◆ Exercise brief: Reproduce only the lines below from the line containing "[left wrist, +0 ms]" to the line containing "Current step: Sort", exactly as written, with both end lines kept. Omit the pictures.

#####

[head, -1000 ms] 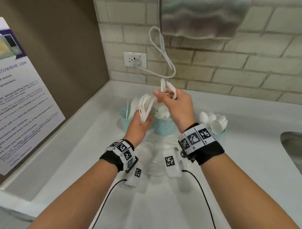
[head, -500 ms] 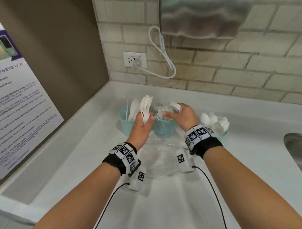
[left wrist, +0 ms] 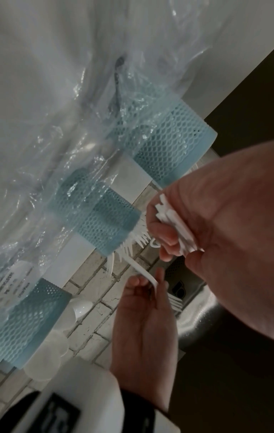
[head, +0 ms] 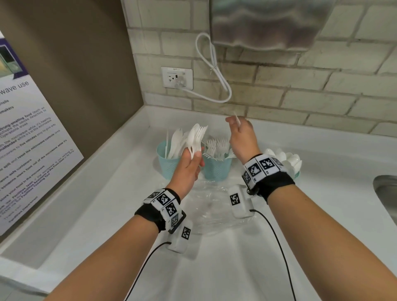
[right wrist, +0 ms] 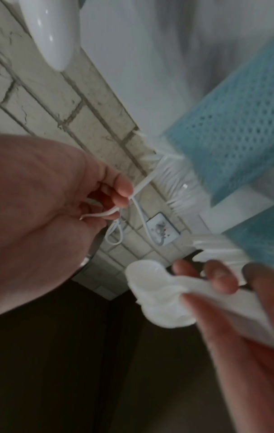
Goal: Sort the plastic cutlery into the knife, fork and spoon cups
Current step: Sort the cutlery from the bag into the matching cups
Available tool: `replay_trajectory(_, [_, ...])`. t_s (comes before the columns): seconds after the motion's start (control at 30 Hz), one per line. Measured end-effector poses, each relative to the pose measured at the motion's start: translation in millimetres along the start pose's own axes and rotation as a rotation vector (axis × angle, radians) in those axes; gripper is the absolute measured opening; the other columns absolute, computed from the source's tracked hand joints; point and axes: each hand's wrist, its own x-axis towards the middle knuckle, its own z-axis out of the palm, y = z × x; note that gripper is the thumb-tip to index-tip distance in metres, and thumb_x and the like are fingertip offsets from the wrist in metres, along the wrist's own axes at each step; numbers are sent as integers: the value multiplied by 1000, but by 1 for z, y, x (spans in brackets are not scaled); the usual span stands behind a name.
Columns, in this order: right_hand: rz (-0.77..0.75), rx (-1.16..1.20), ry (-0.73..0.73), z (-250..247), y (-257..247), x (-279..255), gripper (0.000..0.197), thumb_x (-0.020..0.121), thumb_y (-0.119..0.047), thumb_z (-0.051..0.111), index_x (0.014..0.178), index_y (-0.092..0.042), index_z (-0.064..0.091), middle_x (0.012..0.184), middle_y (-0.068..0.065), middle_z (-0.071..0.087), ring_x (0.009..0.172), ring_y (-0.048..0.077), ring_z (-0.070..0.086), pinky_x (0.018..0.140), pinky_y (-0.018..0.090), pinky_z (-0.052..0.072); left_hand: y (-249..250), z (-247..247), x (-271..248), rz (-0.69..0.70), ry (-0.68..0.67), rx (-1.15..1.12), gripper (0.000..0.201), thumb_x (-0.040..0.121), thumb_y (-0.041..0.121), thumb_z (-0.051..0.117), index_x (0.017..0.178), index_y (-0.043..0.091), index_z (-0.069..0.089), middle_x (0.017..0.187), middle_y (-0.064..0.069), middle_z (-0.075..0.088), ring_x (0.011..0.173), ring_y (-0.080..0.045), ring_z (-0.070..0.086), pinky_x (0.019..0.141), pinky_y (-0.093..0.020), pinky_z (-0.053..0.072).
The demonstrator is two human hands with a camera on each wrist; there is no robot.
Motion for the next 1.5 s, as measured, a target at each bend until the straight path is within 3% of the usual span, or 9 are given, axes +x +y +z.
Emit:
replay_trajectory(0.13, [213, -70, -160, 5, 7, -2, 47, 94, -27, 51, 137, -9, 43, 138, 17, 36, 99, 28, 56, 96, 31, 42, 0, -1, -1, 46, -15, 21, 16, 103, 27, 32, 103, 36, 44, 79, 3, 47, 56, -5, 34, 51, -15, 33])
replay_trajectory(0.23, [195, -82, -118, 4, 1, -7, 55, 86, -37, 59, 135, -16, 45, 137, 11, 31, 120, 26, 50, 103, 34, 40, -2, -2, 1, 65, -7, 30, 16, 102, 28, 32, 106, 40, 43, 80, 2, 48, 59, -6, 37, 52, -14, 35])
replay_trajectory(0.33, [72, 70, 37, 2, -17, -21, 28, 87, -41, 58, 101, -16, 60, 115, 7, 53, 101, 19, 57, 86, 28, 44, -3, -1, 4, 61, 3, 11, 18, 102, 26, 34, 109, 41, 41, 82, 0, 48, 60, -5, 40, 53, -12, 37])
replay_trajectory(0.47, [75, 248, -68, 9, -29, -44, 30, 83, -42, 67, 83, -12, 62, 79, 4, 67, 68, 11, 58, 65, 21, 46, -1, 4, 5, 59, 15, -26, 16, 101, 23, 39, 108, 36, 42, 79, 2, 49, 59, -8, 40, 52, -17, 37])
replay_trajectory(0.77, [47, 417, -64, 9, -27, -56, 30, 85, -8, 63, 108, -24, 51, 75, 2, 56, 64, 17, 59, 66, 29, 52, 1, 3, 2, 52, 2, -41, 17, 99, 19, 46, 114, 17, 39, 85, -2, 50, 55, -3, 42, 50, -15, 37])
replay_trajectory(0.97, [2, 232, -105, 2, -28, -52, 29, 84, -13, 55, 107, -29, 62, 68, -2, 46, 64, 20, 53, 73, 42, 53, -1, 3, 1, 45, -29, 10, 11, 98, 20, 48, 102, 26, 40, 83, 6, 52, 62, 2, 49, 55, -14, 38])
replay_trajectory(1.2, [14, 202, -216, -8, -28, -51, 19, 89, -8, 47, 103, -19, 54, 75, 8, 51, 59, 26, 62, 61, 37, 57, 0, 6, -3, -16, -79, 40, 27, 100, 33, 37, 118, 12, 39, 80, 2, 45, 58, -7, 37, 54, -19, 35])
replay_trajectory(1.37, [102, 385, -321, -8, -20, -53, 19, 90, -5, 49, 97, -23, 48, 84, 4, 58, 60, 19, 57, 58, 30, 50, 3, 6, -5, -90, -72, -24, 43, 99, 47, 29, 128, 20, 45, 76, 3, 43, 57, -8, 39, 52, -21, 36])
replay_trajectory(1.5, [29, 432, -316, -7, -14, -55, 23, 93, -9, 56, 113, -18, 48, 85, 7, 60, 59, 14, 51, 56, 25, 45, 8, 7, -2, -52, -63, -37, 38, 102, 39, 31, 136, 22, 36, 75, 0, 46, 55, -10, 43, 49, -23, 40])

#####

◆ Written response:
[left wrist, +0 ms] 
[head, +0 ms] 
[right wrist, +0 ms] 
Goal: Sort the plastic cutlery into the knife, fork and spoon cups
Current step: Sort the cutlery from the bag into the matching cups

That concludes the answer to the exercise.